40. Gène chimère selon l'une des revendications 34 à 39, caractérisé en ce que la séquence d'acide nucléique codant pour une SAT code pour une SAT telle que définie dans les revendications 2 à 30.

41. Gène chimère selon l'une des revendications 34 à 39, caractérisé en ce que la séquence d'acide nucléique codant pour une SAT est la séquence d'acide nucléique selon la revendication 33.

42. Vecteur de clonage et/ou d'expression pour la transformation d'un organisme hôte caractérisé en ce qu'il contient au moins un gène chimère tel que défini selon l'une des revendications 34 à 41.

43. Procédé de transformation des organismes hôtes caractérisé en ce que l'on intègre dans le génome dudit organisme hôte au moins une séquence d'acide nucléique selon la revendication 33 ou un gène chimère selon l'une des revendications 34 à 41.

44. Procédé selon la revendication 43, au moyen du vecteur selon la revendication 42.

45. Procédé selon l'une des revendications 43 ou 44, caractérisé en ce que l'organisme hôte est choisi parmi les bactéries, par exemple E. coli, les levures, en particulier des genres Saccharomyces ou Kluyveromyces, Pichia. les champignons, en particulier Aspergillus. les baculovirus, ou les cellules végétales et les plantes.

46. Procédé selon la revendication 45, caractérisé en ce que l'organisme hôte est une cellule végétale ou une plante la contenant.

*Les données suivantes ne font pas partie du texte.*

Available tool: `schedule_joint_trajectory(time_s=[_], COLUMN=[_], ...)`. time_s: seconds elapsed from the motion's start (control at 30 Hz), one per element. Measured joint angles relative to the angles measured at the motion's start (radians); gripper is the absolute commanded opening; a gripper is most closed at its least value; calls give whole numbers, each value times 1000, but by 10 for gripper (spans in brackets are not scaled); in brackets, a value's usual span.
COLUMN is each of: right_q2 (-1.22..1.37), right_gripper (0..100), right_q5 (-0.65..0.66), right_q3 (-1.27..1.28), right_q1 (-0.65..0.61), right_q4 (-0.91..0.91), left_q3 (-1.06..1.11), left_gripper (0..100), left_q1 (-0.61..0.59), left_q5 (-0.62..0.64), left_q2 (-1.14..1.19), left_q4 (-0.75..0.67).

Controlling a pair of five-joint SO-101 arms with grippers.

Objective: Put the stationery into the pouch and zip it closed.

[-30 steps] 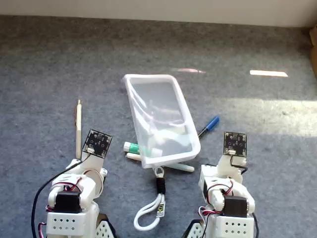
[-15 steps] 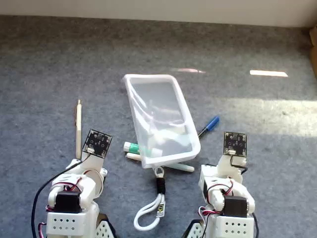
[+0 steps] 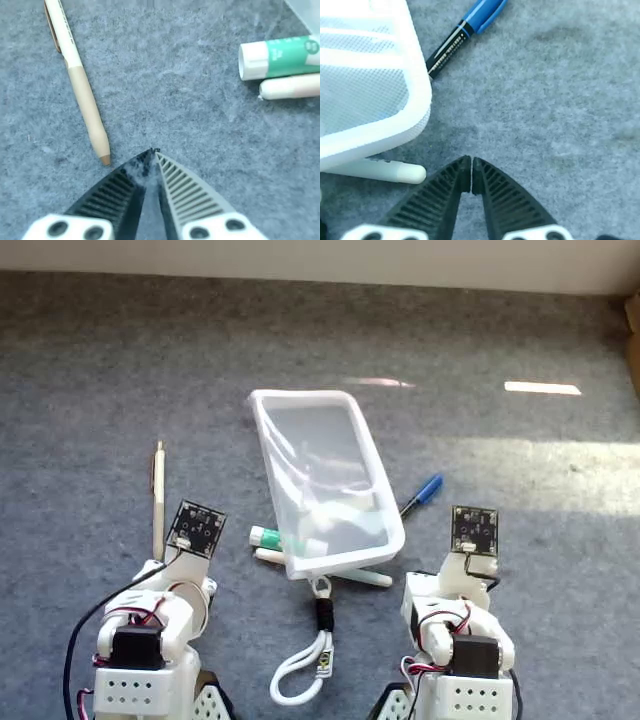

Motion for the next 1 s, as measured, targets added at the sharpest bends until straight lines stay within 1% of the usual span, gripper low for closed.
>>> schedule_joint_trajectory(time_s=[0.07, 0.23, 0.33, 0.4, 0.47, 0.63, 0.8, 0.9, 1.0], right_q2=[0, 0, 0, 0, 0, 0, 0, 0, 12], right_gripper=[16, 15, 12, 12, 12, 17, 12, 12, 13], right_q5=[0, 0, 0, 0, 0, 5, 183, 207, 213], right_q3=[0, 0, 0, 0, 0, -2, -66, -180, -316], right_q1=[0, 0, 32, 75, 112, 146, 124, 68, -23], right_q4=[0, 0, -14, -63, -129, -236, -253, -189, -95], left_q3=[-3, -5, -5, -5, -5, -5, -5, -5, -5], left_gripper=[6, 7, 7, 7, 7, 7, 8, 11, 69], left_q1=[-3, -101, -121, -121, -121, -121, -121, -140, -204], left_q5=[0, 0, -5, -25, -46, -98, -123, -127, -127], left_q2=[0, 0, 0, 0, 0, 0, 0, 0, 0], left_q4=[-35, -144, -213, -216, -190, -147, -146, -146, -146])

47. Procédé selon la revendication 46, caractérisé en ce que la plante est régénérée à partir d'une cellule végétale transformée.

48. Procédé selon la revendication 47, caractérisé en ce que l'organisme hôte est une plante monocotylédone, en particulier choisie parmi les céréales, la canne à sucre, le riz et le maïs, ou une plante dicotyledone, en particulier choisie parmi le tabac, la soja, le colza, le coton, la betterave et le trèfle.

49. Organisme hôte transformé, caractérisé en ce qu'il comprend au moins une séquence d'acide nucléique selon la revendication 33 ou un gène chimère selon l'une des revendications 34 à 41.

50. Organisme hôte selon la revendication 49, caractérisé en ce qu'il est obtenu par le procédé selon l'une des revendications 43 à 48.

51. Cellule végétale, caractérisée en ce qu'elle comprend au moins une séquence d'acide nucléique selon la revendication 33 ou un gène chimère selon l^'une des revendications 34 à 41.

52. Plante génétiquement modifiée, caractérisée en ce qu'elle comprend au moins une cellule végétale selon la revendication 51.

53. Plante selon la revendication 52, caractérisé en ce que la plante est régénérée à partir d'une cellule végétale selon la revendication 51.

54. Plante génétiquement modifiée, caractérisée en ce qu'elle est issue de la culture et/ou du croisement des plantes régénérées selon la revendication 53.

55. Plante génétiquement modifiée selon l'une des revendications 52 à 54, caractérisée en ce qu'elle est une plante monocotylédone, en particulier choisie parmi les céréales, la canne à sucre, le riz et le maïs, ou une plante dicotyledone, en particulier choisie parmi le tabac, la soja, le colza, le coton, la betterave et le trèfle.

56. Plante génétiquement modifiée selon l'une des revendications 52 à 55, caractérisée en ce qu'elle comprend d'autres gènes d'intérêt.

57. Plante génétiquement modifiée selon la revendication 56, caractérisée en ce qu'elle comprend au moins un autre gène modifiant la teneur et la qualité des protéines de ladite plante, en particuliers dans les feuilles et/ou les graines.

58. Plante génétiquement modifiée selon l'une des revendications 56 ou 57, caractérisée en ce que le gène code pour une protéine enrichie en acides aminés soufrés.

59. Graines des plantes génétiquement modifiées selon l'une des revendications 52 à 58.